Sous notre régime financier actuel, toutes les mesures de sécurité sociale — assurance-chômage, allocations familiales, et autres — mettent deux mains en opération : une qui prend et l'autre qui donne. Et la main qui prend précède toujours celle qui donne.
Dans certains cas, comme dans l'assurance-chômage, la main qui prend est bien visible : tous les salariés la reconnaissent à chaque paie, dont elle rafle un morceau. Dans d'autres cas, comme les allocations familiales, la main qui prend est moins visible, mais elle fonctionne quand même, immanquablement, car sans elle, l'autre main n'aurait rien à offrir.
La main qui prend doit avoir plus de capacité que la main qui donne, parce qu'elle doit prendre plus que l'autre donne. La différence reste accrochée aux bras, au cou, à la tête.
Et ces bras sont longs, et cette tête est loin. Si longs, ces bras, qu'on n'en voit pas l'autre bout. Si loin, cette tête, qu'on ne peut lui faire aucune remarque lorsqu'elle commande aux mains des choses qui ne plaisent pas. Ottawa est si loin du peuple, que le peuple peut crier dix années et mourir bien des fois avant qu'on l'entende.
Mais si loin soit la tête, les mains vont partout, la première main surtout, la main qui prend. Cette main-là ne manque jamais son coup. Elle est aussi efficace pour pomper l'argent de nos poches, qu'elle a été efficace pour ramasser, pour la guerre, les jeunes gens dont elle ignorait l'existence et les misères avant la guerre.
Mais aussi, où est la réflexion chez le peuple que les mains manipulent à souhait ? Quand la première main prend, on crie un peu, on peste contre le gouvernement, puis on se tait. Quand la deuxième main donne une petite partie de ce que l'autre main a pris, on oublie la première opération, on se réjouit, on bénit le gouvernement.
La main qui prend et la main qui donne sont mues par le même cerveau ; et ce cerveau, comme toute la bureaucratie à sa commande, ignore complètement la liberté.

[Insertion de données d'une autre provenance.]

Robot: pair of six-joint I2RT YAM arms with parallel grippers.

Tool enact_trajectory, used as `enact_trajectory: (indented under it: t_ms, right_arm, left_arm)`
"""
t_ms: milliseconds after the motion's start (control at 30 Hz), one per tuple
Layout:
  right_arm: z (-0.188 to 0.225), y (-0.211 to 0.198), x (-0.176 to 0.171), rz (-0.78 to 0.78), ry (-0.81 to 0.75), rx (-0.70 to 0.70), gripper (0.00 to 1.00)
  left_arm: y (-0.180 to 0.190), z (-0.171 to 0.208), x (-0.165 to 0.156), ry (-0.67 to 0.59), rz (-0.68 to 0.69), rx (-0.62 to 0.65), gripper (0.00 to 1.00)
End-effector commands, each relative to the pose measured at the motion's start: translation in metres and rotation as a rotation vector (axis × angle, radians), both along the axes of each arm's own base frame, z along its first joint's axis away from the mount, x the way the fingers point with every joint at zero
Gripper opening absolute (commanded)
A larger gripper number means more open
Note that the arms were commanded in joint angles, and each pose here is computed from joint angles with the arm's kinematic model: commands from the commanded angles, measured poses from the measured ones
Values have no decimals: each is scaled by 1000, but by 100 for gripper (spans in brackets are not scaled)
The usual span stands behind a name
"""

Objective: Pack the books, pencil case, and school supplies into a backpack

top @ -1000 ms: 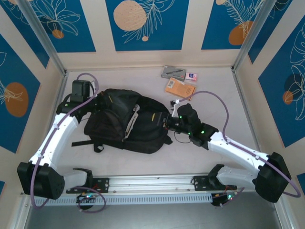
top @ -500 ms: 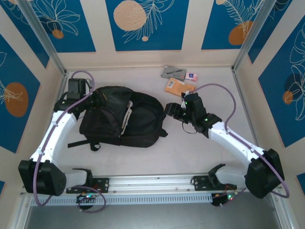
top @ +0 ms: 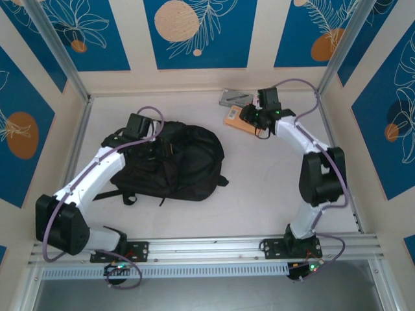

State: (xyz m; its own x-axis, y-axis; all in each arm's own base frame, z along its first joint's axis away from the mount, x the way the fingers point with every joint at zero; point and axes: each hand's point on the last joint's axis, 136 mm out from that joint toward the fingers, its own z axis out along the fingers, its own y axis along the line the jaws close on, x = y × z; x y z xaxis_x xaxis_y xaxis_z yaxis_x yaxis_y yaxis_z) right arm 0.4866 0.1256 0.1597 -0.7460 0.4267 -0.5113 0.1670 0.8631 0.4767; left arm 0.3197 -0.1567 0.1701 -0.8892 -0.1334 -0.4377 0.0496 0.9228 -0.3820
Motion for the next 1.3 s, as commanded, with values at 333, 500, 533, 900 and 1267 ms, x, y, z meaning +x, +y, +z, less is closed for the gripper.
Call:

La main qui prend ne connaît pas la liberté : consentant ou non, vous devez payer l'assurance-chômage. Payer des contributions, c'est obligatoire, vous y êtes contraint.
La main qui donne vous soumet à des conditions qui étouffent votre liberté. Lisez la loi de l'assurance-chômage, et vous verrez que s'il n'y a pas d'exceptions pour payer les contributions, il y a des exceptions pour toucher les prestations.
Ainsi, le Messager de St-Michel du 3 mars rapporte le cas d'un ouvrier à qui on refusait ses prestations. Il en appelle au tribunal d'arbitrage. Le tribunal le déclare inapte à bénéficier, parce qu'il a quitté volontairement son emploi. On n'a plus le droit de faire du volontaire, ou bien on échappe à la sécurité, même si l'on n'a pas pu échapper aux
frais de la sécurité. Cet ouvrier-là avait quitté son emploi, parce que, à part d'y crever de faim, il y ruinait sa santé. N'importe, il perd $84.00 pour avoir voulu briser ses chaînes.
Un autre perd aussi son droit à $84.00, parce que, après avoir été mis à la porte par son patron, à coups de pieds dans le derrière, il n'a pas obéi aux ordres du Service Sélectif. Le Service Sélectif lui avait commandé d'aller se traîner à quatre pattes devant ce joli patron pour re-solliciter sa place !
Ordres, défenses, contributoire, obligatoire — liberté piétinée, comme condition pour ne pas mourir de faim. Tel est l'ordre nouveau de demain, préparé par les grands francs-maçons qui pilotent les pays chrétiens. La voie est toute tracée dans les Protocoles des Sages de Sion.